You are viewing a plain text version of this content. The canonical link for it is here.
Posted to user@flink.apache.org by Piper Piper <pi...@gmail.com> on 2020/09/10 21:07:45 UTC

Measure CPU utilization

Hello,

What is the best way to measure the CPU utilization of a TaskManager in
Flink, as opposed to using Linux's "top" command? Is querying the REST
endpoint http://<IP>:<port>/taskmanagers/<TM_ID>/metrics?get=Status.JVM.CPU.Load\
the best option? Roman's reply (copied below) from the archives suggests
that it returns the CPU usage for the whole system including
other processes currently in the system, and would not give the CPU
utilization only of that Task Manager.

Based on Roman's reply that JVM.CPU.Time is a more clear indicator of CPU
usage, can you suggest how I would use it to calculate CPU utilization? Is
there any way I can get the CPU utilization for a Job that is distributed
over several nodes in the cluster?

Also, what is the difference between the two REST API endpoints below:

1. http://<IP>:<port>/taskmanagers/<TM_ID>/metrics?get=Status.JVM.CPU.Load\
2. http://<IP>:<port>/taskmanagers/<TM_ID>/metrics?get=System.CPU.Usage\

Thanks,

Piper

Hi,

JVM.CPU.Load is just a wrapper (MetricUtils.instantiateCPUMetrics) on
top of OperatingSystemMXBean.getProcessCpuLoad (see
https://docs.oracle.com/javase/7/docs/jre/api/management/extension/com/sun/management/OperatingSystemMXBean.html#getProcessCpuLoad<https://eur02.safelinks.protection.outlook.com/?url=https%3A%2F%2Fdocs.oracle.com%2Fjavase%2F7%2Fdocs%2Fjre%2Fapi%2Fmanagement%2Fextension%2Fcom%2Fsun%2Fmanagement%2FOperatingSystemMXBean.html%23getProcessCpuLoad&data=01%7C01%7C%7Ce32e547897104433cdef08d83eae5912%7C6d4034cd72254f72b85391feaea64919%7C1&sdata=1GFnINqDDVLZGLUQnFMEz7W%2Fcnm36HnViOsVpEikrVE%3D&reserved=0
<https://docs.oracle.com/javase/7/docs/jre/api/management/extension/com/sun/management/OperatingSystemMXBean.html#getProcessCpuLoad%3Chttps://eur02.safelinks.protection.outlook.com/?url=https%3A%2F%2Fdocs.oracle.com%2Fjavase%2F7%2Fdocs%2Fjre%2Fapi%2Fmanagement%2Fextension%2Fcom%2Fsun%2Fmanagement%2FOperatingSystemMXBean.html%23getProcessCpuLoad&data=01%7C01%7C%7Ce32e547897104433cdef08d83eae5912%7C6d4034cd72254f72b85391feaea64919%7C1&sdata=1GFnINqDDVLZGLUQnFMEz7W%2Fcnm36HnViOsVpEikrVE%3D&reserved=0>>())

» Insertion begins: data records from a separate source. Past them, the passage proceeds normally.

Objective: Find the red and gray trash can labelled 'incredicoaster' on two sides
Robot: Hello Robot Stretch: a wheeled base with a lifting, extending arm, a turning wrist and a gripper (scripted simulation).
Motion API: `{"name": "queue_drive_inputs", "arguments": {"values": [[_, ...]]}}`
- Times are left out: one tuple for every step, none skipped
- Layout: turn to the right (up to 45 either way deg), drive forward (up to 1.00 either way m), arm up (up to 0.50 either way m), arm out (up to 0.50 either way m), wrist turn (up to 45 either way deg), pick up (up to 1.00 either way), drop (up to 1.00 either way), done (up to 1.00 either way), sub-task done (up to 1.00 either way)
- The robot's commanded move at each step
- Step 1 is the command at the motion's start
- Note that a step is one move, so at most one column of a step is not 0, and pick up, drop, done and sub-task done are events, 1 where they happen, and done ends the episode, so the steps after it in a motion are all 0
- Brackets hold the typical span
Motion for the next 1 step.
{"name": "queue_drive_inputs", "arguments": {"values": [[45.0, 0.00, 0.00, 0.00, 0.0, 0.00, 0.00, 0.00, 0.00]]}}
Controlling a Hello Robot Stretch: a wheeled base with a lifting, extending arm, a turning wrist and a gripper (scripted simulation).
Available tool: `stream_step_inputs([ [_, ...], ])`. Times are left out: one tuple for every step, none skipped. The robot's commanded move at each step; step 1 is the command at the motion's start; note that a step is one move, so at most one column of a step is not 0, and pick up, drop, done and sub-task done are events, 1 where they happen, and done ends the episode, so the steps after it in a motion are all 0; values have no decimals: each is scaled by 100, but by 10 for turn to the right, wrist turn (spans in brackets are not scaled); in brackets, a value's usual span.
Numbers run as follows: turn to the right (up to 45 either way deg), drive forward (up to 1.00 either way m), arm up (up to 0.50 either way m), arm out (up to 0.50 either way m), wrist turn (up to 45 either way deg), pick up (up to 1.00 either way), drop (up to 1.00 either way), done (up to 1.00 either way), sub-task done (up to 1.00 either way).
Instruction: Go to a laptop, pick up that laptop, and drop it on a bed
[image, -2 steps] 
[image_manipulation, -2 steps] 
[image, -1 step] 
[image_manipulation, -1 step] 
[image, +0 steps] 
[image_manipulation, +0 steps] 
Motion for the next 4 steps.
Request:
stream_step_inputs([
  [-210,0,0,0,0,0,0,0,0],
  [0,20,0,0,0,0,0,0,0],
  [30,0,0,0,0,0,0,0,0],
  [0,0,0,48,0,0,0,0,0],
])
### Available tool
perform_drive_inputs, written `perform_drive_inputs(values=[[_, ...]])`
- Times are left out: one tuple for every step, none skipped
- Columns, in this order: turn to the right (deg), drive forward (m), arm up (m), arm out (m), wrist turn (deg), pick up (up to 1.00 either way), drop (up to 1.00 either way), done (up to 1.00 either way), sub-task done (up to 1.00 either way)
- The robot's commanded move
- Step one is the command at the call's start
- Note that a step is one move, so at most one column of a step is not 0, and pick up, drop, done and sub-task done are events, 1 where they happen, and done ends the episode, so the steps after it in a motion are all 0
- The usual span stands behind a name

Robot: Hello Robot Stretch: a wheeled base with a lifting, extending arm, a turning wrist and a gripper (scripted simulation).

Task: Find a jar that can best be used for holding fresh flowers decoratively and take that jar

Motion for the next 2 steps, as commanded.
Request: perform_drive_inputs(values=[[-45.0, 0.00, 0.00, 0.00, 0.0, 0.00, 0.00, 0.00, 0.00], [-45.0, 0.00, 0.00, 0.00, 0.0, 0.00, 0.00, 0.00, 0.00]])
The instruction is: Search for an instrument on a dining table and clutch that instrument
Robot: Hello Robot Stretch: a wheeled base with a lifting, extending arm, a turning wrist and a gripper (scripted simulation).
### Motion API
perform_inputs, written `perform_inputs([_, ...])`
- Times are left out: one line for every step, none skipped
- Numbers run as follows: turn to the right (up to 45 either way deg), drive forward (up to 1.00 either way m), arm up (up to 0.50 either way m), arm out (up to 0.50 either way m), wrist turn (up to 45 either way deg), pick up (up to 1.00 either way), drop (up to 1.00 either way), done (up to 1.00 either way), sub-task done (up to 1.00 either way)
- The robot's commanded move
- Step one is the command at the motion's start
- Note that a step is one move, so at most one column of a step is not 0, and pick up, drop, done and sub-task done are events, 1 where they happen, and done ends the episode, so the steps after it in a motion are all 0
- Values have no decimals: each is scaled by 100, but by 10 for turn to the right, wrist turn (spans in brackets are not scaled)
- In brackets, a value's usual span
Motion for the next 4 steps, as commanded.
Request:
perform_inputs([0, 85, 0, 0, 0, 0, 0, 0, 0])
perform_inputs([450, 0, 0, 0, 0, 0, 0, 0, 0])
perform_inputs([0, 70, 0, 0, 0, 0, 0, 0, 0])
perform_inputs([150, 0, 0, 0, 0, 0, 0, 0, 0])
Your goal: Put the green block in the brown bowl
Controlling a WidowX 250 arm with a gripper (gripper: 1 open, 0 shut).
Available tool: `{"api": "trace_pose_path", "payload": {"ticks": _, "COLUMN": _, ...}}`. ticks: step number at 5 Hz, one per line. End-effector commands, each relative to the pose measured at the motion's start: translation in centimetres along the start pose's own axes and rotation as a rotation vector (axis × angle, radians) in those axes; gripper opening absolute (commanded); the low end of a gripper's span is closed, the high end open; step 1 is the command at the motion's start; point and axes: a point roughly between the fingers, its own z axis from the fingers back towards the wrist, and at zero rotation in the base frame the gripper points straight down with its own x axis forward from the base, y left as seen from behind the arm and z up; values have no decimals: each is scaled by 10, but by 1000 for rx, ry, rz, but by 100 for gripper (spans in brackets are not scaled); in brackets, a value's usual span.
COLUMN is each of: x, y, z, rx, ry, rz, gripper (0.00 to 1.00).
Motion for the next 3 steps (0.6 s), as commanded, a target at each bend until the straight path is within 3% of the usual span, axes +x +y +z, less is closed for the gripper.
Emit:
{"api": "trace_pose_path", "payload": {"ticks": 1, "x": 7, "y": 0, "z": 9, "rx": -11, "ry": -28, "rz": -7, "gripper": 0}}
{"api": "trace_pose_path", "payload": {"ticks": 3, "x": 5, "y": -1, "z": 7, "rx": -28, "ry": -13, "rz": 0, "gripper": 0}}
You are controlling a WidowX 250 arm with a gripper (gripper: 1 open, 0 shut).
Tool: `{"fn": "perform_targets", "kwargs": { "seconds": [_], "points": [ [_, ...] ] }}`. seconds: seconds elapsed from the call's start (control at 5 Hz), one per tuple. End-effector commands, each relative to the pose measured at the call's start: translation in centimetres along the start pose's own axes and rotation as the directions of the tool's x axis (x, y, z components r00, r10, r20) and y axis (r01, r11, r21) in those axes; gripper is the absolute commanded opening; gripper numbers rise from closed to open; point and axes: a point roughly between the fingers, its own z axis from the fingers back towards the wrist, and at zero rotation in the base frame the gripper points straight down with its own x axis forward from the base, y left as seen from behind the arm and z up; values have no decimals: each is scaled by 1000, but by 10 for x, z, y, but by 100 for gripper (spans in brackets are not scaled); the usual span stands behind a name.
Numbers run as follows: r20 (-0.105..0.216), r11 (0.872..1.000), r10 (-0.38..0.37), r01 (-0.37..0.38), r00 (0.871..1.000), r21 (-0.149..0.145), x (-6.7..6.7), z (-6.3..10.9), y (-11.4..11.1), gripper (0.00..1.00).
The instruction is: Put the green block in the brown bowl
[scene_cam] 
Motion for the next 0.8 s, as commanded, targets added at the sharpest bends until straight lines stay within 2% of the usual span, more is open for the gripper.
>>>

Usually it looks weird if you have multiple CPU cores. For example, if
you have a job with a single slot 100% utilizing a single CPU core on
a 8 core machine, the JVM.CPU.Load will be 1.0/8.0 = 0.125. It's also
a point-in-time snapshot of current CPU usage, so if you're collecting
your metrics every minute, and the job has spiky workload within this
minute (like it's idle almost always and once in a minute it consumes
100% CPU for one second), so you have a chance to completely miss this
from the metrics.

As for me personally, JVM.CPU.Time is more clear indicator of CPU
usage, which is always increasing amount of milliseconds CPU spent
executing your code. And it will also catch CPU usage spikes.

Roman Grebennikov | grv@dfdx.me<ma...@dfdx.me>

Re: Measure CPU utilization

Posted by Robert Metzger <rm...@apache.org>.
Hi Piper,

I personally like looking at the system load (if Flink is the only major
process on the system). It nicely captures the "stress" Flink puts on the
system (this would be the "System.CPU.Load5min class of metrics") (there
are a lot of articles about understanding linux load averages)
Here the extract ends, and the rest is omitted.